Und was steht drin? – Das, was Fahrradverbände schon lange fordern: Eine zentrale Rolle spielt darin nämlich der Bau des Saale-Elster-Kanal-Radweges. Denn das wäre eine bezahlbare und attraktive Radroute, die aus dem Herzen der Stadt Leipzig immer am Kanal entlang bis zur Saale führen würde.
Man ahnt, wie stiefmütterlich das Thema Radwegebau gerade im Grünen Ring all die Jahre behandelt wurde. Man hat lieber große Wasserbauprojekte geschmiedet, als „die 6.500 km² große Gewässerlandschaft“ mit einem attraktiven und sinnvollen Radwegenetz zu überziehen, sodass jeder/-r Erholungssuchende ohne Probleme mit dem Rad an alle „Destinationen“ des Neuseenlandes gelangen kann. Wer heute losfährt, landet immer wieder auf Holperstrecken oder in Sackgassen.
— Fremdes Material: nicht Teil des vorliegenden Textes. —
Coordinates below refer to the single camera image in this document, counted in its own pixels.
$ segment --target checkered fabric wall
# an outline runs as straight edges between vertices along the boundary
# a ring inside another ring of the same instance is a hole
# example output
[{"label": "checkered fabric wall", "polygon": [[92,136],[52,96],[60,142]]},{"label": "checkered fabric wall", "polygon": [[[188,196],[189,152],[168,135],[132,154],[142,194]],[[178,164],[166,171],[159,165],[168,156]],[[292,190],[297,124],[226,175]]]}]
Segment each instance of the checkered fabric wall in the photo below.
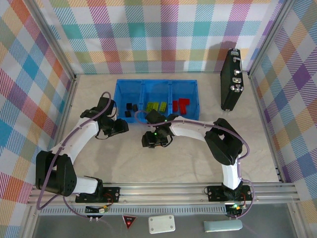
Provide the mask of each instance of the checkered fabric wall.
[{"label": "checkered fabric wall", "polygon": [[278,159],[317,237],[317,0],[297,0],[255,77]]},{"label": "checkered fabric wall", "polygon": [[69,85],[22,0],[1,0],[0,238],[17,237],[36,155],[53,146]]},{"label": "checkered fabric wall", "polygon": [[284,0],[37,0],[76,73],[220,71],[254,59]]}]

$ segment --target black suitcase
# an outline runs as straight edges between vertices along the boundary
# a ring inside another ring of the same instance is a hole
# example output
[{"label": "black suitcase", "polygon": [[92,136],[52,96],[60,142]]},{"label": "black suitcase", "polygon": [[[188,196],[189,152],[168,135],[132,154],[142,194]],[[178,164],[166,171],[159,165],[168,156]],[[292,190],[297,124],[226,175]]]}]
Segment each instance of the black suitcase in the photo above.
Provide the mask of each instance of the black suitcase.
[{"label": "black suitcase", "polygon": [[244,89],[240,50],[228,51],[220,72],[220,80],[221,109],[232,111]]}]

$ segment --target blue bin
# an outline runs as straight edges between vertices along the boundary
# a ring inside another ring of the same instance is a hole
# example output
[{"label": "blue bin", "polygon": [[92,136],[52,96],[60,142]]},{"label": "blue bin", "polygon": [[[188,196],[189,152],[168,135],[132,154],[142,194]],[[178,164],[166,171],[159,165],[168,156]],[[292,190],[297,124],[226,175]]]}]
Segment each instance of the blue bin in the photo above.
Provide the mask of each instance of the blue bin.
[{"label": "blue bin", "polygon": [[172,101],[178,101],[179,98],[189,98],[190,105],[186,106],[186,115],[181,115],[178,106],[178,112],[173,112],[184,118],[199,120],[199,97],[196,80],[173,80],[172,86]]},{"label": "blue bin", "polygon": [[[196,80],[165,80],[165,79],[118,79],[115,87],[114,100],[117,105],[117,118],[126,120],[128,123],[136,122],[134,112],[130,110],[130,118],[126,118],[124,112],[127,103],[137,104],[139,110],[144,110],[148,102],[166,102],[167,107],[163,114],[168,116],[173,113],[172,101],[179,98],[188,98],[190,105],[186,106],[186,115],[180,111],[174,112],[187,119],[199,120],[199,95]],[[138,118],[146,122],[145,114],[140,113]]]},{"label": "blue bin", "polygon": [[138,109],[142,108],[142,80],[118,79],[115,87],[114,101],[117,106],[117,117],[126,120],[128,123],[135,122],[134,112],[130,110],[131,117],[126,118],[124,112],[126,104],[137,104]]}]

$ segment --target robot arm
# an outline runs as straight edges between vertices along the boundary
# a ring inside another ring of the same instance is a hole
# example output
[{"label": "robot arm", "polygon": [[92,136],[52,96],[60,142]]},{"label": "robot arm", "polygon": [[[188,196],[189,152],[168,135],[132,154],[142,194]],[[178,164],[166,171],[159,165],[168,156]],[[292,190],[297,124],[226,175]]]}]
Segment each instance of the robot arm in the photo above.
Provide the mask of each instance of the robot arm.
[{"label": "robot arm", "polygon": [[[177,122],[156,126],[154,132],[146,132],[142,138],[144,147],[154,148],[156,146],[166,147],[168,145],[168,136],[187,136],[206,142],[214,158],[221,163],[223,172],[224,189],[233,193],[242,186],[238,176],[238,158],[242,153],[242,142],[228,132],[201,126],[201,124],[215,124],[237,134],[231,125],[225,119],[218,119],[216,122],[201,122],[185,119],[177,115],[169,115],[167,118],[153,110],[147,114],[146,120],[151,123],[160,123],[171,121],[177,118]],[[192,123],[183,123],[181,121],[191,121]]]},{"label": "robot arm", "polygon": [[112,112],[114,101],[111,100],[110,106],[98,118],[92,119],[95,115],[102,112],[108,104],[108,98],[101,97],[97,107],[85,110],[81,114],[81,118],[72,131],[65,137],[69,138],[68,142],[63,145],[65,139],[51,149],[51,151],[41,151],[36,158],[36,187],[42,189],[44,180],[47,176],[49,166],[53,157],[58,153],[60,147],[63,150],[57,157],[45,191],[55,194],[69,196],[72,193],[88,193],[100,196],[103,182],[101,179],[90,177],[78,177],[75,173],[73,164],[79,152],[83,149],[86,143],[94,136],[98,135],[102,130],[104,135],[108,137],[124,133],[129,130],[128,124],[122,119],[114,120],[109,117]]}]

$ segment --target red triangle label
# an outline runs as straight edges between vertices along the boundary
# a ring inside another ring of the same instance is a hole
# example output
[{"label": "red triangle label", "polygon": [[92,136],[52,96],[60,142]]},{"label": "red triangle label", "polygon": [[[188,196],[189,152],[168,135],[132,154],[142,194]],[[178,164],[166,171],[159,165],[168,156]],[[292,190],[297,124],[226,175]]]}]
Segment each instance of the red triangle label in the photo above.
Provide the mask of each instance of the red triangle label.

Darüber hinaus planen die Anliegerkommunen Halle, Leipzig, Schkeuditz, Leuna, Merseburg, Schkopau sowie der Landkreis Nordsachsen und der Saalekreis die Gründung einer Organisationsstruktur für die weitere Zusammenarbeit rund um die unvollendete Wasserstraße. Hierzu soll Anfang 2019 eine gemeinsame Absichtserklärung unterzeichnet werden, berichtete Angela Zábojník noch.
Und erzählte dann freilich auch, dass ein weiteres Lieblingsprojekt von Heiko Rosenthal überhaupt noch nicht so weit ist, dass es geplant werden könnte: Denn parallel lässt die Stadt Leipzig aktuell noch die Machbarkeitsstudie zur Anbindung des Lindenauer Hafens an den Saale-Elster-Kanal erarbeiten.
Der „Durchbruch“ ist ganz und gar nicht so simpel, wie es den Stadträten bislang erzählt wurde. Und es spielen auch wesentliche Hochwasserschutzprobleme hinein. Mit einem Baustart 2019, wie bisher geplant, ist für den 8,5 Millionen Euro teuren Durchstich so nicht wirklich zu rechnen.